There actually is a case in which the Tax Court allowed a deduction for clothing suitable for ordinary wear :

Some of the clothing purchased by the petitioners for use during production of their television series was suitable for their personal wear, and was in fashion at the time it was purchased.

There were, however, some special circumstances :

The clothing purchased by petitioners for use in the production of their television show was, until disposed of, kept at the studios. At the end of a "shooting" season, the wardrobe remained in the studio and was placed in mothballs and zipper bags and was not taken home.

Some of the wardrobe clothing was not suitable for personal use in the area where petitioners resided. The show depicted the average family, and did not specify its locale as being in southern California. During most of the months when the show was being shown the clothing used on the show was much heavier than clothes normally suitable for wear in southern California.

During the production of the television series, retention at the studio of clothing worn by the principal actors was required. Upon occasion petitioners had to reenact certain scenes, so that the same clothing must be available and worn during such reenactments.

The case was Oswald "Ozzie" G. Nelson, TC Memo 1966-224 and the IRS acquiesced in the decision (Action on Decision 1972 WL 33220, 11/08/1972).  Those of you who fondly remember Ozzie and Harriet will be glad to know that Ozzie's occasional wearing of a heavy sweater to a football game did not impact its deductibility.  Sadly, there was inadequate substantiation with respect to Ricky and David's personal use of the clothing, so much of their apparel was disallowed.

I wish to express my sympathy for Ms. Hamper not so much for her losing the case although I can understand her logic in thinking her clothing was deductible :

Petitioner used a self-described criterion for determining whether a clothing expense was deductible. She would ask herself “would I be buying this if I didn't have to wear this” to work, “and if the answer is no, then I know that I am buying it specifically” for work, and therefore, it is a deductible business expense.

Sadly, many of us could make that same argument even though we don't appear on television.  In the occasional evaluations that are made of partners in my firm, my high marks for thinking outside the box are substantially offset by failure in the "executive presence" category, which includes less than perfect wardrobe choices on my part.
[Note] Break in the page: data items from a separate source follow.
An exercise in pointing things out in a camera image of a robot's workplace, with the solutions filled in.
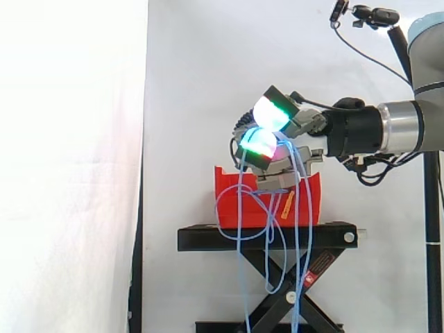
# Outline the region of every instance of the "green led light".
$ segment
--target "green led light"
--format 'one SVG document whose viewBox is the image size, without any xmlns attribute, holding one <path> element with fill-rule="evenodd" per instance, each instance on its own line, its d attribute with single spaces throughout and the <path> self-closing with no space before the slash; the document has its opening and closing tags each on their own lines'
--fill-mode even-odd
<svg viewBox="0 0 444 333">
<path fill-rule="evenodd" d="M 272 158 L 275 155 L 278 140 L 272 132 L 263 128 L 251 128 L 241 140 L 241 147 L 259 155 Z"/>
<path fill-rule="evenodd" d="M 253 108 L 253 116 L 259 127 L 270 132 L 277 132 L 288 124 L 289 116 L 271 103 L 265 96 L 261 97 Z"/>
</svg>

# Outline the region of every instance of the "white wall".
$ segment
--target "white wall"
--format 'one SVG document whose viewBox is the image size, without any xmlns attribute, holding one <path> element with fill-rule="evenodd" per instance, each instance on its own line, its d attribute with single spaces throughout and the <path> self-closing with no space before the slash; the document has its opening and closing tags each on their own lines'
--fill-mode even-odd
<svg viewBox="0 0 444 333">
<path fill-rule="evenodd" d="M 402 81 L 340 43 L 328 22 L 333 3 L 150 2 L 145 332 L 192 333 L 194 321 L 242 320 L 235 254 L 178 253 L 176 230 L 214 222 L 213 166 L 233 171 L 232 127 L 269 85 L 324 103 L 344 96 L 374 104 L 411 98 Z M 442 10 L 432 0 L 366 4 L 399 10 L 405 27 Z M 353 29 L 351 21 L 344 19 L 341 31 L 354 45 L 402 71 L 387 36 Z M 336 160 L 325 161 L 322 221 L 368 230 L 359 249 L 347 250 L 309 292 L 347 332 L 425 331 L 421 173 L 418 159 L 367 188 Z M 264 285 L 247 269 L 253 308 Z"/>
<path fill-rule="evenodd" d="M 147 0 L 0 1 L 0 332 L 124 333 Z"/>
</svg>

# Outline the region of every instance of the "tangled blue cable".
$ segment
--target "tangled blue cable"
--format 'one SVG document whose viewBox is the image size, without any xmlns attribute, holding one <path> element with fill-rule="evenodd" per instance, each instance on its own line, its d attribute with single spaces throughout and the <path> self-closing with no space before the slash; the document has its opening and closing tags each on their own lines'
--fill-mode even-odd
<svg viewBox="0 0 444 333">
<path fill-rule="evenodd" d="M 312 247 L 312 243 L 313 243 L 313 230 L 312 230 L 313 207 L 312 207 L 311 192 L 310 192 L 310 188 L 309 188 L 307 173 L 305 171 L 304 164 L 303 164 L 303 161 L 299 155 L 299 152 L 297 151 L 297 149 L 293 146 L 293 144 L 290 141 L 283 141 L 283 142 L 280 142 L 279 144 L 285 144 L 287 146 L 287 148 L 289 149 L 291 162 L 293 163 L 293 168 L 295 170 L 294 174 L 295 174 L 295 184 L 296 184 L 296 195 L 295 195 L 295 228 L 294 229 L 295 229 L 295 243 L 296 243 L 295 244 L 295 248 L 296 248 L 296 283 L 295 283 L 295 285 L 296 285 L 296 301 L 295 301 L 295 306 L 293 308 L 293 315 L 292 315 L 292 319 L 291 319 L 291 331 L 293 333 L 296 333 L 298 331 L 298 326 L 299 326 L 300 297 L 302 295 L 304 277 L 308 271 L 309 259 L 311 256 L 311 247 Z M 309 202 L 309 226 L 310 226 L 309 241 L 308 241 L 306 260 L 305 260 L 304 268 L 302 270 L 302 277 L 300 274 L 300 246 L 299 246 L 299 232 L 298 232 L 298 216 L 299 216 L 298 212 L 299 212 L 299 199 L 300 199 L 299 198 L 299 179 L 298 179 L 298 172 L 296 171 L 297 164 L 296 164 L 295 155 L 297 156 L 300 170 L 302 170 L 302 176 L 305 179 L 305 185 L 307 188 L 307 196 L 308 196 L 308 202 Z M 265 289 L 266 289 L 267 293 L 269 293 L 269 294 L 277 293 L 281 289 L 282 284 L 285 279 L 285 273 L 286 273 L 286 267 L 287 267 L 287 243 L 285 241 L 285 237 L 282 232 L 282 229 L 281 229 L 279 223 L 276 221 L 275 215 L 279 209 L 279 204 L 280 204 L 280 201 L 282 198 L 282 194 L 287 193 L 287 191 L 286 190 L 253 191 L 253 189 L 251 187 L 244 185 L 242 183 L 242 180 L 243 180 L 243 176 L 244 176 L 245 158 L 246 158 L 246 151 L 244 151 L 242 158 L 241 158 L 238 183 L 236 185 L 228 187 L 227 189 L 224 189 L 219 194 L 219 196 L 216 200 L 215 212 L 216 212 L 216 217 L 217 217 L 217 221 L 218 221 L 217 228 L 219 229 L 219 232 L 225 238 L 236 241 L 237 261 L 238 261 L 238 266 L 239 266 L 239 269 L 238 269 L 239 282 L 240 282 L 240 287 L 241 287 L 241 293 L 244 297 L 244 312 L 245 312 L 246 329 L 247 329 L 247 333 L 251 333 L 250 320 L 248 317 L 248 300 L 247 300 L 247 296 L 246 296 L 247 295 L 246 278 L 245 278 L 244 266 L 242 265 L 242 260 L 241 260 L 241 242 L 248 241 L 251 239 L 256 239 L 256 238 L 262 236 L 263 234 L 266 235 L 265 236 L 265 239 L 266 239 L 266 241 L 265 241 L 265 258 L 266 258 L 266 262 L 265 262 L 265 274 L 266 274 Z M 219 223 L 219 214 L 217 211 L 217 207 L 218 207 L 221 197 L 225 193 L 227 193 L 228 191 L 230 191 L 234 188 L 237 188 L 237 236 L 236 237 L 232 237 L 232 236 L 226 234 L 222 230 L 220 223 Z M 242 234 L 241 234 L 241 231 L 242 231 L 242 194 L 248 194 L 253 199 L 255 199 L 257 204 L 267 213 L 267 220 L 266 220 L 265 228 L 263 230 L 261 230 L 260 232 L 258 232 L 257 234 L 254 234 L 253 236 L 249 236 L 249 237 L 242 237 Z M 261 195 L 261 194 L 270 194 L 271 195 L 269 207 L 265 206 L 264 202 L 259 198 L 259 195 Z M 276 204 L 274 205 L 276 194 L 278 194 L 278 198 L 277 198 Z M 274 290 L 270 290 L 269 286 L 271 284 L 269 282 L 268 253 L 269 253 L 269 246 L 271 243 L 274 242 L 274 239 L 275 239 L 275 233 L 274 233 L 273 226 L 275 226 L 277 228 L 277 230 L 280 233 L 281 239 L 282 239 L 282 244 L 283 244 L 283 249 L 284 249 L 284 267 L 282 268 L 282 274 L 281 274 L 279 284 L 276 286 L 276 288 L 274 288 Z"/>
</svg>

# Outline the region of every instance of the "black pole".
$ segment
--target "black pole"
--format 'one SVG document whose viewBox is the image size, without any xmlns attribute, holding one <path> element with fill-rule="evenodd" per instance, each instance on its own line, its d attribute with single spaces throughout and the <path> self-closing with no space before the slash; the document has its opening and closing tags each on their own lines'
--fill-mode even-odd
<svg viewBox="0 0 444 333">
<path fill-rule="evenodd" d="M 407 41 L 399 26 L 388 31 L 407 79 L 412 84 Z M 424 153 L 425 243 L 427 265 L 427 311 L 429 333 L 443 333 L 441 236 L 439 203 L 439 152 Z"/>
<path fill-rule="evenodd" d="M 137 214 L 137 231 L 133 249 L 133 278 L 128 300 L 130 333 L 142 333 L 142 280 L 143 280 L 143 239 L 144 239 L 144 167 L 140 168 L 139 209 Z"/>
</svg>

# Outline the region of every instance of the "red plastic bin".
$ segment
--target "red plastic bin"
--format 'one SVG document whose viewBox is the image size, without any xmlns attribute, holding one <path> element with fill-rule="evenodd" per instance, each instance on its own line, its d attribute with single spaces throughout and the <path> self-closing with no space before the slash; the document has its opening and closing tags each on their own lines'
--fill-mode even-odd
<svg viewBox="0 0 444 333">
<path fill-rule="evenodd" d="M 236 185 L 239 181 L 239 174 L 225 173 L 223 169 L 216 166 L 214 169 L 214 193 L 216 199 L 219 194 L 228 187 Z M 256 176 L 252 173 L 243 175 L 242 183 L 251 187 L 253 191 L 257 190 Z M 319 211 L 321 208 L 321 177 L 319 173 L 309 178 L 309 186 L 311 189 L 311 199 L 313 201 L 313 225 L 318 224 Z M 300 202 L 299 202 L 299 225 L 309 225 L 308 197 L 306 192 L 305 181 L 299 184 Z M 283 194 L 276 213 L 276 220 L 281 227 L 294 226 L 294 189 L 290 188 L 289 193 Z M 265 206 L 270 205 L 270 194 L 262 194 L 259 196 Z M 219 223 L 223 229 L 237 228 L 237 188 L 228 190 L 222 195 L 217 207 L 219 215 Z M 266 226 L 266 212 L 257 204 L 248 194 L 242 194 L 242 227 L 243 228 L 264 228 Z"/>
</svg>
My sympathy for Ms. Hamper relates to the publicity that this decision has generated.  Here is an example, which I do not recommend you view, but present by way of example.  In compiling the items of apparel that she attempted to deduct Ms. Hamper may not have reflected that tax court decisions are published.  Although, not that widely read, elements of them have the potential to go viral.  Here is a slightly bowdlerized version of a section of the decision:

Petitioner's clothing purchases for work consisted of such items as traditional business suits, lounge wear, a robe, sportswear, active wear, ********************* and evening wear. She also deducted expenses for an Ohio State jersey, jewelry, bedding, running and walking shoes, and dry cleaning costs.

Yes Ms. Hamper was trying to deduct items of clothing that her viewers are not meant to view on conventional news programs.  She probably did not realize that among some of those who peruse tax court decisions, there is some level of adolescent male sensibility.  I may be expressing a Victorian attitude in the age of Victoria's Secret, but I hope that Ms. Hamper will accept my apologies for the ungentlemanly behavior of the tax blogosphere in this matter.  I doubt that lady tax bloggers were responsible for this matter being exposed to the general media.  I need to get back to my day job, so I cannot spend time researching who was the first to break this story.  I picked it up in my regular review of tax court decisions.  Since the taxpayer was something of a celebrity, I did a little further research and found that it had already been covered quite a bit.  I would have dropped it, until I realized I had a different perspective to offer.  Again, I'm sorry Ms. Hamper that your aggressive tax position has caused your undergarment decisions to be so widely exposed.